Work to be completed:
The reply is to contain the full listing, repeated exactly, with pictures left out.

Data for analysis:

* * *

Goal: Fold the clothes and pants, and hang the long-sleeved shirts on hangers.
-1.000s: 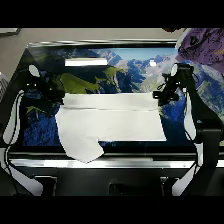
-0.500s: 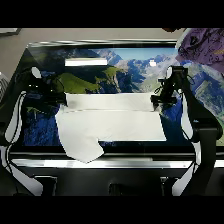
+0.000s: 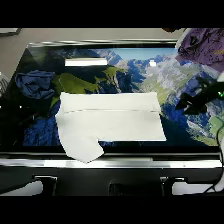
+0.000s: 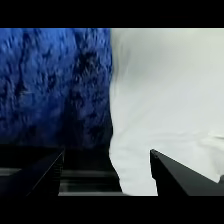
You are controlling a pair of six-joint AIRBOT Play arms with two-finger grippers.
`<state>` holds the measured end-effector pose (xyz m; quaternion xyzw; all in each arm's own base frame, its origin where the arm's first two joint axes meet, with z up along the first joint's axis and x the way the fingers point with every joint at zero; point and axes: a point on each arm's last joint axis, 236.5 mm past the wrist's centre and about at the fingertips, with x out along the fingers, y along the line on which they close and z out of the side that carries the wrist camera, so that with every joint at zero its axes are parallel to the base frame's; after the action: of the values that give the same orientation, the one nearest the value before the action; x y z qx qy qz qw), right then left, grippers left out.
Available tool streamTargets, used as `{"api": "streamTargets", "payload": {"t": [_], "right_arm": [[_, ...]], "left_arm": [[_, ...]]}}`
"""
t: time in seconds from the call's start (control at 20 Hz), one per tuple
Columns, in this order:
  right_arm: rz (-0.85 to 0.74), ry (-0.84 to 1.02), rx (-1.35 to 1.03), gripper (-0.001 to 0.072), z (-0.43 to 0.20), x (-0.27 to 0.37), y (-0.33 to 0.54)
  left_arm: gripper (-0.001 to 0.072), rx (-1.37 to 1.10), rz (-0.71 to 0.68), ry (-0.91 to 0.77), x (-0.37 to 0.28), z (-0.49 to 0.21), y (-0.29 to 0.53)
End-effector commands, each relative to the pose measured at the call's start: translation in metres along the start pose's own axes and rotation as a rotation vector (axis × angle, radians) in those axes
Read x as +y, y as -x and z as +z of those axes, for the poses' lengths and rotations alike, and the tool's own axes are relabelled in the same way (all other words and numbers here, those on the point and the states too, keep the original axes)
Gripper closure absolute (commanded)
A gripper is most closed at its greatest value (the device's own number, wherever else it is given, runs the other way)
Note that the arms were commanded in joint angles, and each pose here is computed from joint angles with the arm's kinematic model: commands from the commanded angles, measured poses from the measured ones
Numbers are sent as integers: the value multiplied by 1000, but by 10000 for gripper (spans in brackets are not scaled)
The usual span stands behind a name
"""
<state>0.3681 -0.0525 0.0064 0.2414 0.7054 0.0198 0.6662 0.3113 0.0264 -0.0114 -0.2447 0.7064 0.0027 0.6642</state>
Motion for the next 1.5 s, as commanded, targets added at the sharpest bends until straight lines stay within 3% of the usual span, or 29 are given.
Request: {"api": "streamTargets", "payload": {"t": [0.0,0.2,0.4,0.95,1.0,1.05,1.1,1.45], "right_arm": [[161,-108,-55,235,-42,-10,-20],[183,-122,6,235,-78,-8,-53],[200,-124,-5,235,-76,-4,-54],[204,-125,-9,236,-75,-4,-54],[205,-124,-4,236,-76,-3,-54],[206,-123,3,236,-78,-3,-54],[207,-121,10,235,-80,-3,-54],[149,-199,36,214,-83,-42,-64]], "left_arm": [[93,-31,-172,144,-3,-77,-45],[95,9,-269,192,-17,-141,-86],[95,18,-331,182,-26,-155,-101],[116,91,-309,126,-35,-160,-128],[150,103,-302,116,-37,-162,-132],[384,113,-297,109,-38,-164,-134],[668,117,-296,107,-38,-164,-135],[691,116,-296,108,-38,-164,-134]]}}
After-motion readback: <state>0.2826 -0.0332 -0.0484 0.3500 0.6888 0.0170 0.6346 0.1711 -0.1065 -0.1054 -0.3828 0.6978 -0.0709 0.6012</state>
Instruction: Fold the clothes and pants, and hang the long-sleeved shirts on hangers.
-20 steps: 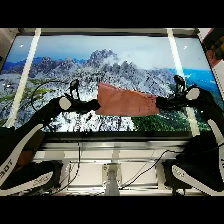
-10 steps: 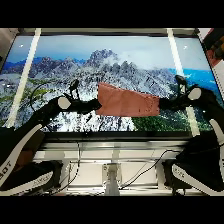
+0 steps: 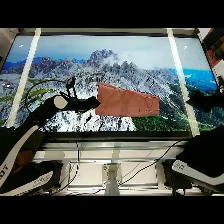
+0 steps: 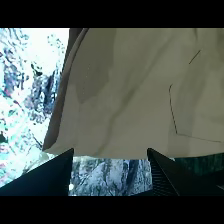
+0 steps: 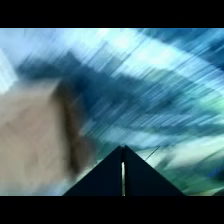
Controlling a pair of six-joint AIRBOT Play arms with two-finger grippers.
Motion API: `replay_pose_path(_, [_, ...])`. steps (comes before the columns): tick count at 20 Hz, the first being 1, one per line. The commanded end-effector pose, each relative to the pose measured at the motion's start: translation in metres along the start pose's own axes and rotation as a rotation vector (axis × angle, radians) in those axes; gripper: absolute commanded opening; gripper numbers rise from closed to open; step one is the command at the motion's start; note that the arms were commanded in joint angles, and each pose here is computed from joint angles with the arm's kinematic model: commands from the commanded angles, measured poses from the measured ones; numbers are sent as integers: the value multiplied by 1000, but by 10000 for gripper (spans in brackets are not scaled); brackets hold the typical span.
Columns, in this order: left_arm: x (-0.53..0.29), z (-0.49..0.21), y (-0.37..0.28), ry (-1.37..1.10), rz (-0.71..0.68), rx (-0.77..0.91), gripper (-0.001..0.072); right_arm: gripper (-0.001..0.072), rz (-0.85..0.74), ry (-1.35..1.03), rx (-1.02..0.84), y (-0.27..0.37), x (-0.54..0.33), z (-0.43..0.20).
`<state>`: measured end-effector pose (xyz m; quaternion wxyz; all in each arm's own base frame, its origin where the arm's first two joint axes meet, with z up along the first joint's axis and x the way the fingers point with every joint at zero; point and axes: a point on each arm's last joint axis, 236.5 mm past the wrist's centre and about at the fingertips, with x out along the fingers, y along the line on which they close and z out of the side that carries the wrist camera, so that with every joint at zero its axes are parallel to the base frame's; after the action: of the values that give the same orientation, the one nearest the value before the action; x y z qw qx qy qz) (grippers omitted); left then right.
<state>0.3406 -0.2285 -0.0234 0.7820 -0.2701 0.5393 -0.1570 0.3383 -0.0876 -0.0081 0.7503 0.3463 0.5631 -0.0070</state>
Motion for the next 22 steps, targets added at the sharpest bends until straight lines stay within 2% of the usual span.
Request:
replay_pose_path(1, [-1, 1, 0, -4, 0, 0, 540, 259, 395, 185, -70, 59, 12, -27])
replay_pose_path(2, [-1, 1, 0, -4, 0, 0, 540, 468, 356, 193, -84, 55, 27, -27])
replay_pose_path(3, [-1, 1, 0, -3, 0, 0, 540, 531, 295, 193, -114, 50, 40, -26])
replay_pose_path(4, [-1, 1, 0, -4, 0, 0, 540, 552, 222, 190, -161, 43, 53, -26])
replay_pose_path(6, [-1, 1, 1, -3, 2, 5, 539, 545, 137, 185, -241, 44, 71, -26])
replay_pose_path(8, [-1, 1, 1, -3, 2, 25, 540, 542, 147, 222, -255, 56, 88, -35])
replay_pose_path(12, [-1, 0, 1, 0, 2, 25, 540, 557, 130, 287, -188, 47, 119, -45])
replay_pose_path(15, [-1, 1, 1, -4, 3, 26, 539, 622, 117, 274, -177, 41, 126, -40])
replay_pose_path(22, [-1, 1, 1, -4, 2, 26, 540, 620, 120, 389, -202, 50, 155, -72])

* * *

Response for this exercise:
Goal: Fold the clothes and pants, and hang the long-sleeved shirts on hangers.
-1.000s: 
-0.500s: 
+0.000s: 
+0.000s: 
You are controlling a pair of six-joint AIRBOT Play arms with two-finger grippers.
`<state>` holds the measured end-effector pose (xyz m; quaternion xyzw; all in each arm's own base frame, its origin where the arm's first two joint axes meet, with z up along the first joint's axis and x the way the fingers point with every joint at zero; point and axes: a point on each arm's last joint axis, 236.5 mm past the wrist's centre and about at the fingertips, with x out along the fingers, y along the line on which they close and z out of the side that carries the wrist camera, so that with every joint at zero its axes are parallel to the base frame's; after the action: of the values that give the same orientation, the one nearest the value before the action; x y z qx qy qz qw), right then left, grippers left out.
Available tool streamTargets, used as `{"api": "streamTargets", "payload": {"t": [_], "right_arm": [[_, ...]], "left_arm": [[_, ...]]}}`
"""
t: time in seconds from the call's start (control at 20 Hz), one per tuple
Columns, in this order:
  right_arm: rz (-0.85 to 0.74), ry (-0.84 to 1.02), rx (-1.35 to 1.03), gripper (-0.001 to 0.072), z (-0.43 to 0.20), x (-0.27 to 0.37), y (-0.33 to 0.54)
  left_arm: gripper (-0.001 to 0.072), rx (-1.37 to 1.10), rz (-0.71 to 0.68), ry (-0.91 to 0.77), x (-0.37 to 0.28), z (-0.49 to 0.21), y (-0.29 to 0.53)
End-effector commands, each relative to the pose measured at the call's start: translation in metres along the start pose's own axes and rotation as a rotation vector (axis × angle, radians) in those axes
Read x as +y, y as -x and z as +z of those axes, for the poses' lengths and rotations alike, and the tool's own axes are relabelled in the same way (all other words and numbers here, those on the point and the states too, keep the original axes)
Gripper closure absolute (commanded)
A gripper is most closed at its greatest value (the device's own number, wherever else it is given, runs the other way)
Note that the arms were commanded in joint angles, and each pose here is computed from joint angles with the arm's kinematic model: commands from the commanded angles, measured poses from the measured ones
Numbers are sent as integers: the value multiplied by 1000, but by 10000 for gripper (spans in brackets are not scaled)
The usual span stands behind a name
"""
<state>0.3681 -0.0525 0.0064 0.2414 0.7054 0.0198 0.6662 0.3113 0.0264 -0.0114 -0.2447 0.7064 0.0027 0.6642</state>
Motion for the next 1.5 s, as commanded, targets added at the sharpest bends until straight lines stay within 3% of the usual span, or 29 are given.
Request: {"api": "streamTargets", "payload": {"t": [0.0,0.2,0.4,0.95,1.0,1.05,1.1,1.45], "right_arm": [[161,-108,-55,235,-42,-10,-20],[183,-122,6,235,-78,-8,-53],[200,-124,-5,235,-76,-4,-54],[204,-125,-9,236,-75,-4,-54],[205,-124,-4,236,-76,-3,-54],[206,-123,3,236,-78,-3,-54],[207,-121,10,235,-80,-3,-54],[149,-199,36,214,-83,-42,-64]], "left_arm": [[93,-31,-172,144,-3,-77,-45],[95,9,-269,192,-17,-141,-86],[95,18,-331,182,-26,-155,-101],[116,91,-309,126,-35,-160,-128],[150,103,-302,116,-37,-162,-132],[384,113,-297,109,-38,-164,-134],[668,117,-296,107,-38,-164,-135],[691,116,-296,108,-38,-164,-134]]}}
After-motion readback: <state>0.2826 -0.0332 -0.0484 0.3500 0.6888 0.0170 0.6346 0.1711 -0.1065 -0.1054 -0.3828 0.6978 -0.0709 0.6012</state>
Instruction: Fold the clothes and pants, and hang the long-sleeved shirts on hangers.
-20 steps: 
-10 steps: 
+0 steps: 
+0 steps: 
+0 steps: 
Controlling a pair of six-joint AIRBOT Play arms with two-finger grippers.
Motion API: `replay_pose_path(_, [_, ...])`. steps (comes before the columns): tick count at 20 Hz, the first being 1, one per line. The commanded end-effector pose, each relative to the pose measured at the motion's start: translation in metres along the start pose's own axes and rotation as a rotation vector (axis × angle, radians) in those axes; gripper: absolute commanded opening; gripper numbers rise from closed to open; step one is the command at the motion's start; note that the arms were commanded in joint angles, and each pose here is computed from joint angles with the arm's kinematic model: commands from the commanded angles, measured poses from the measured ones; numbers are sent as integers: the value multiplied by 1000, but by 10000 for gripper (spans in brackets are not scaled); brackets hold the typical span.
Columns, in this order: left_arm: x (-0.53..0.29), z (-0.49..0.21), y (-0.37..0.28), ry (-1.37..1.10), rz (-0.71..0.68), rx (-0.77..0.91), gripper (-0.001..0.072); right_arm: gripper (-0.001..0.072), rz (-0.85..0.74), ry (-1.35..1.03), rx (-1.02..0.84), y (-0.27..0.37), x (-0.54..0.33), z (-0.43..0.20).
`<state>`: measured end-effector pose (xyz m; quaternion wxyz; all in each arm's own base frame, its origin where the arm's first two joint axes meet, with z up along the first joint's axis and x the way the fingers point with every joint at zero; point and axes: a point on each arm's last joint axis, 236.5 mm past the wrist's centre and about at the fingertips, with x out along the fingers, y along the line on which they close and z out of the side that carries the wrist camera, so that with every joint at zero its axes are parallel to the base frame's; after the action: of the values that give the same orientation, the one nearest the value before the action; x y z qw qx qy qz) (grippers omitted); left then right.
<state>0.3406 -0.2285 -0.0234 0.7820 -0.2701 0.5393 -0.1570 0.3383 -0.0876 -0.0081 0.7503 0.3463 0.5631 -0.0070</state>
Motion for the next 22 steps, targets added at the sharpest bends until straight lines stay within 2% of the usual span.
Request:
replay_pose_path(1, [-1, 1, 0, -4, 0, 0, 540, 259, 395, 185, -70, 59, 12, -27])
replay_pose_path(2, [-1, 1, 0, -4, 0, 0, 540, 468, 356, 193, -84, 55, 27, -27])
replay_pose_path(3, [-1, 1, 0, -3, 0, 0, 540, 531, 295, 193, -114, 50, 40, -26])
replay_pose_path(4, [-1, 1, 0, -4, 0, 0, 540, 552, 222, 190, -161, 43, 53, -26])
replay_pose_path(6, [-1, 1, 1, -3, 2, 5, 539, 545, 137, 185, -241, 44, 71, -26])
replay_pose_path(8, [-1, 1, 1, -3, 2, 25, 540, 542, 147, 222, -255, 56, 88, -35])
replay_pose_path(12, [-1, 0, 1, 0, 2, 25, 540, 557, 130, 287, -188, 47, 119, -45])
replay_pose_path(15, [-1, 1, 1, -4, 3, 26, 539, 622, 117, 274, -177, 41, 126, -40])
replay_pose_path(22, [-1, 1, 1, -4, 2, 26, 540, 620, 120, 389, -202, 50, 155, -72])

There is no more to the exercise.